Required action
With the images left out, print all of the records below exactly.

[Records excerpted from a collection]
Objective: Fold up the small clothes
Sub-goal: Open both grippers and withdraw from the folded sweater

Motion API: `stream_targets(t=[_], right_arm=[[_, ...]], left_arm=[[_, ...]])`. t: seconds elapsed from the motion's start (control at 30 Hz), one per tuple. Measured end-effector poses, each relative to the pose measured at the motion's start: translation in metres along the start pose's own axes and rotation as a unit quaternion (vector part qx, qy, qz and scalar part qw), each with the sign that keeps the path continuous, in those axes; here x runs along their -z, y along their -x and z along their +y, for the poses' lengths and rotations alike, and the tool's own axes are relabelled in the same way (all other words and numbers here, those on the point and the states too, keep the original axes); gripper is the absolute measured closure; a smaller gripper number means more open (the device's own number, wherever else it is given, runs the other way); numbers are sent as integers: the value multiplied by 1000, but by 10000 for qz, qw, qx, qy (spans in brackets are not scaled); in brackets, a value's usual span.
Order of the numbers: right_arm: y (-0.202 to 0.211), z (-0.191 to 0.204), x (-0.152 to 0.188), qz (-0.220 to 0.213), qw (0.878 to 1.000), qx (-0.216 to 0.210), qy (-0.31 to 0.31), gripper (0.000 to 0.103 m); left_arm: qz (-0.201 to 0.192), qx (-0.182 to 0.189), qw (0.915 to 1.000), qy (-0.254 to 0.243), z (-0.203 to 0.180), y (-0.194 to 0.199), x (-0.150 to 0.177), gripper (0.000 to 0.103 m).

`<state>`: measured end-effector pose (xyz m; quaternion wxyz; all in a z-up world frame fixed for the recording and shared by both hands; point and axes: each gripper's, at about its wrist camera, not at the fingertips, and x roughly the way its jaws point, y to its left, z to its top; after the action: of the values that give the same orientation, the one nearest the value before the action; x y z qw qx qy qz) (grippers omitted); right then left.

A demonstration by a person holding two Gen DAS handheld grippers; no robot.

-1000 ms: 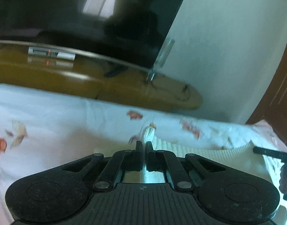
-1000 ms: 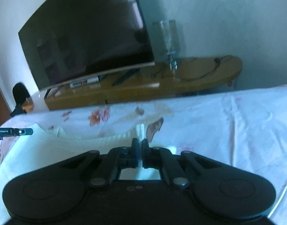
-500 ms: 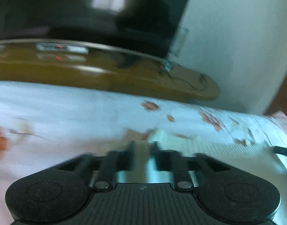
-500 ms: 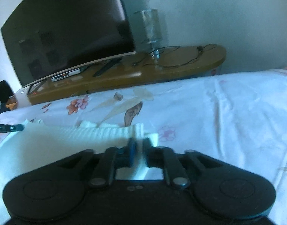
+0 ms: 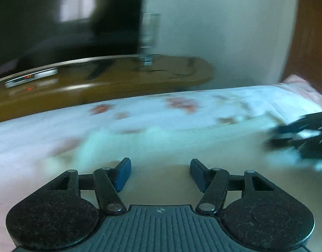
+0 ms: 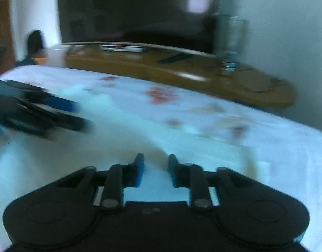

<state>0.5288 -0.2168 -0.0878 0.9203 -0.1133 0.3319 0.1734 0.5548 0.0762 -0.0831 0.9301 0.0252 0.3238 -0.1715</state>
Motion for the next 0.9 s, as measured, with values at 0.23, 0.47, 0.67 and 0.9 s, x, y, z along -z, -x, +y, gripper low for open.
stream_targets(t=[0.23, 0.47, 0.67, 0.9], right_arm=[[20, -84, 25, 80, 9921, 454, -1169, 64], [57, 0, 18, -236, 9971, -506, -514, 73], [43, 40, 35, 24, 9995, -292, 126, 73], [79, -11, 43, 169, 9971, 533, -518, 74]], left_arm=[[-187, -278, 9985, 429, 17, 17, 1, 41], [-192, 546, 9978, -311, -65, 49, 20, 40], [-109, 363, 9980, -498, -72, 52, 45, 40], [-155, -229, 9996, 100, -32, 95, 59, 40]])
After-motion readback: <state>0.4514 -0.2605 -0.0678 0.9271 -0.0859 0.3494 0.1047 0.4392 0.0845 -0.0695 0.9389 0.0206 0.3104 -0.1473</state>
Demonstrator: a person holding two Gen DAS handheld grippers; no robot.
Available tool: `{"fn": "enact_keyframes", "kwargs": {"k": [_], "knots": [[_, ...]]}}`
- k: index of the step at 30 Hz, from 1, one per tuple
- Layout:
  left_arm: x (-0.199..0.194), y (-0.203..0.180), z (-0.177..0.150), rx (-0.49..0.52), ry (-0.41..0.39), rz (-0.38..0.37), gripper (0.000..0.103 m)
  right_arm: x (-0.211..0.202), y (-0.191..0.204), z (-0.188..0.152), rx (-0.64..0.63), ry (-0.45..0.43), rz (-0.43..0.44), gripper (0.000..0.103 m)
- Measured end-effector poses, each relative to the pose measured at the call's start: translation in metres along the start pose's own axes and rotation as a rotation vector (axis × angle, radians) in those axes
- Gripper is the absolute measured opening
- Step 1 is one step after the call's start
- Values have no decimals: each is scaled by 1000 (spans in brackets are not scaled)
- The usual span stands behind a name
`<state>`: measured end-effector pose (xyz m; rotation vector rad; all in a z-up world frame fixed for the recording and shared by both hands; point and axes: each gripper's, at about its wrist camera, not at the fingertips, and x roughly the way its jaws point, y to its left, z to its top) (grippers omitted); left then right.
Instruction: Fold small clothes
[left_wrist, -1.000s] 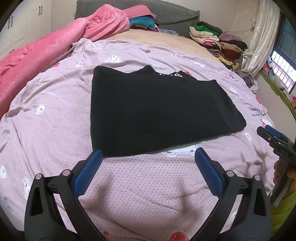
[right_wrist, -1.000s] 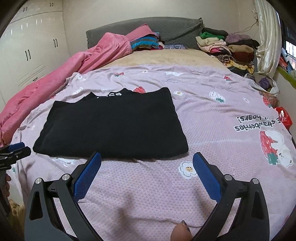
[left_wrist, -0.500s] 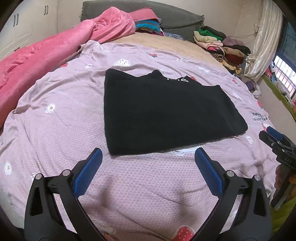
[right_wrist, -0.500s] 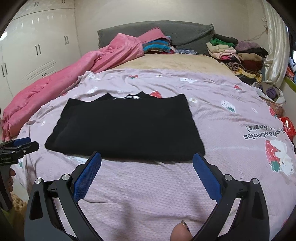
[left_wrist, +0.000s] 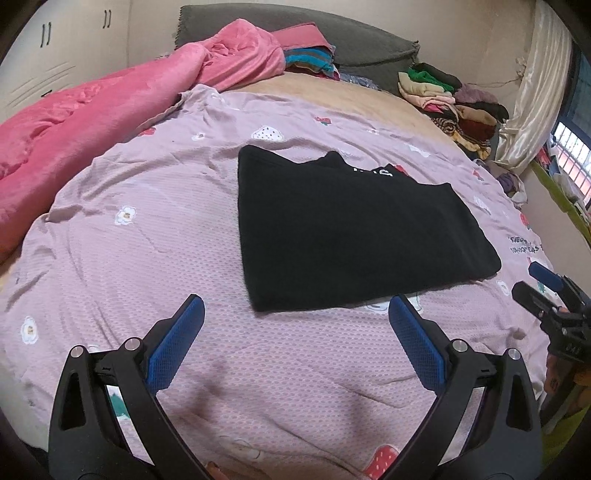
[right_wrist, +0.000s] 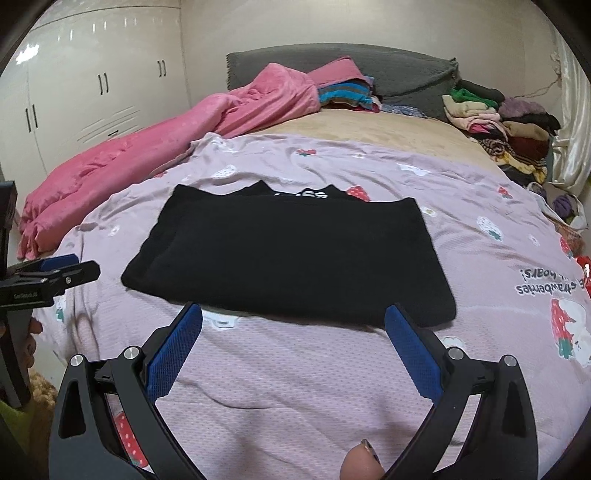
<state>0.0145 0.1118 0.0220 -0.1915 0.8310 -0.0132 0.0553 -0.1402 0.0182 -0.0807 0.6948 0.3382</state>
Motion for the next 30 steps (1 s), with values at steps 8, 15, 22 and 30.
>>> {"fn": "enact_keyframes", "kwargs": {"k": [8, 15, 22, 30], "knots": [[-7, 9, 1, -16, -20, 18, 93, 2, 24, 0, -40, 7, 37, 99], [-6, 16, 4, -22, -25, 40, 93, 7, 44, 2, -78, 13, 74, 99], [2, 18, 12, -18, -21, 56, 93, 15, 60, 5, -108, 18, 101, 99], [20, 16, 31, 12, -5, 73, 93, 29, 74, 6, -139, 28, 123, 99]]}}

Response
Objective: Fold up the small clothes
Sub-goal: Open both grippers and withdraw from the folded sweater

Motion API: `stream_targets(t=[_], right_arm=[[_, ...]], left_arm=[[_, ...]])`. t: seconds elapsed from the motion's start (control at 30 Hz), one per tuple. Measured end-effector poses, each relative to the pose measured at the motion's start: translation in metres along the start pose's own axes and rotation as a unit quaternion (vector part qx, qy, qz and scalar part qw), each with the sign that keeps the path continuous, in those axes; here x runs along their -z, y along their -x and z along their +y, for the poses' lengths and rotations alike, and the tool's own axes are relabelled in the same way (all other words and numbers here, those on the point and the states too, keep the original axes); gripper is the absolute measured closure; a smaller gripper number means more open (the device's own number, wherever else it is given, runs the other way); numbers are sent as integers: the value multiplied by 1000, but by 10000 for qz, qw, qx, qy (spans in brackets are not scaled); in brackets, a value's usual span.
Order of the numbers: right_arm: y (-0.202 to 0.211), z (-0.191 to 0.204), x (-0.152 to 0.188), qz (-0.220 to 0.213), qw (0.878 to 1.000), qx (-0.216 to 0.210), qy (-0.31 to 0.31), gripper (0.000 to 0.103 m); left_arm: qz (-0.201 to 0.192), qx (-0.182 to 0.189), qw (0.915 to 1.000), qy (-0.254 to 0.243), z (-0.203 to 0.180), y (-0.194 to 0.199), x (-0.150 to 0.177), gripper (0.000 to 0.103 m).

`<state>`: measured end-effector pose (xyz m; quaternion wxyz; all in a z-up world frame fixed for the recording and shared by both hands; point and axes: each gripper's, at about its wrist camera, not at the fingertips, and x roughly the way its jaws point, y to its left, z to its top; after the action: of the values that give the same orientation, the one nearest the value before the action; x y z qw qx qy qz) (grippers omitted); right then left.

A demonstration by a person holding two Gen DAS handheld grippers; no robot.

-1000 ms: 
-1000 ms: 
-500 ms: 
-500 ms: 
+0 ms: 
+0 ms: 

<state>0.5288 -0.2168 -0.0878 0.9203 -0.1133 0.3319 0.1734 0.5548 0.0762 -0.0831 0.9301 0.0252 0.3238 -0.1715</state>
Motion for the next 0.9 s, as measured, with values at 0.23, 0.47, 0.67 and 0.9 s, x, y, z along -z, -x, +y, gripper low for open.
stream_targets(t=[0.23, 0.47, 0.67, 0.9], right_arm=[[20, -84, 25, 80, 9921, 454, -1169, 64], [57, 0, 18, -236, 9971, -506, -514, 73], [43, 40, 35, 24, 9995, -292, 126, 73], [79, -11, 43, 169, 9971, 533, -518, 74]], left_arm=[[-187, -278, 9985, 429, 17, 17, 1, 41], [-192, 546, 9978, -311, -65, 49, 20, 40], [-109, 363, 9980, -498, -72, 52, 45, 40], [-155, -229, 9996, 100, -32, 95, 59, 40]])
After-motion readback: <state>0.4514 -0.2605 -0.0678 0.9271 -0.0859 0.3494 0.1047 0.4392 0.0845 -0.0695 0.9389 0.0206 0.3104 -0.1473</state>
Demonstrator: a person holding two Gen DAS handheld grippers; no robot.
Available tool: `{"fn": "enact_keyframes", "kwargs": {"k": [_], "knots": [[_, ...]]}}`
- k: index of the step at 30 Hz, from 1, one per tuple
- Layout:
  left_arm: x (-0.199..0.194), y (-0.203..0.180), z (-0.177..0.150), rx (-0.49..0.52), ry (-0.41..0.39), rz (-0.38..0.37), gripper (0.000..0.103 m)
  right_arm: x (-0.211..0.202), y (-0.191..0.204), z (-0.188..0.152), rx (-0.64..0.63), ry (-0.45..0.43), rz (-0.43..0.44), gripper (0.000..0.103 m)
- Measured end-effector poses, each relative to the pose measured at the call's start: translation in metres along the start pose's own axes and rotation as a rotation vector (axis × angle, radians) in those axes
- Gripper is the absolute measured opening
- Step 1 is one step after the call's start
- Values have no decimals: each is scaled by 1000 (spans in brackets are not scaled)
- The usual span stands behind a name
`<state>`: measured end-effector pose (xyz m; rotation vector rad; all in a z-up world frame fixed for the recording and shared by both hands; point and axes: each gripper's, at about its wrist camera, not at the fingertips, and x roughly the way its jaws point, y to its left, z to its top) (grippers omitted); left then right.
Instruction: Fold small clothes
[left_wrist, -1.000s] 
[right_wrist, -1.000s] 
[left_wrist, -0.500s] 
[right_wrist, -0.500s] 
[left_wrist, +0.000s] 
[right_wrist, +0.000s] 
<state>0.0145 0.1118 0.0220 -0.1915 0.8310 -0.0132 0.0553 -0.1402 0.0182 -0.0807 0.6948 0.3382</state>
Motion for the next 30 steps (1 s), with values at steps 8, 15, 22 and 30.
>>> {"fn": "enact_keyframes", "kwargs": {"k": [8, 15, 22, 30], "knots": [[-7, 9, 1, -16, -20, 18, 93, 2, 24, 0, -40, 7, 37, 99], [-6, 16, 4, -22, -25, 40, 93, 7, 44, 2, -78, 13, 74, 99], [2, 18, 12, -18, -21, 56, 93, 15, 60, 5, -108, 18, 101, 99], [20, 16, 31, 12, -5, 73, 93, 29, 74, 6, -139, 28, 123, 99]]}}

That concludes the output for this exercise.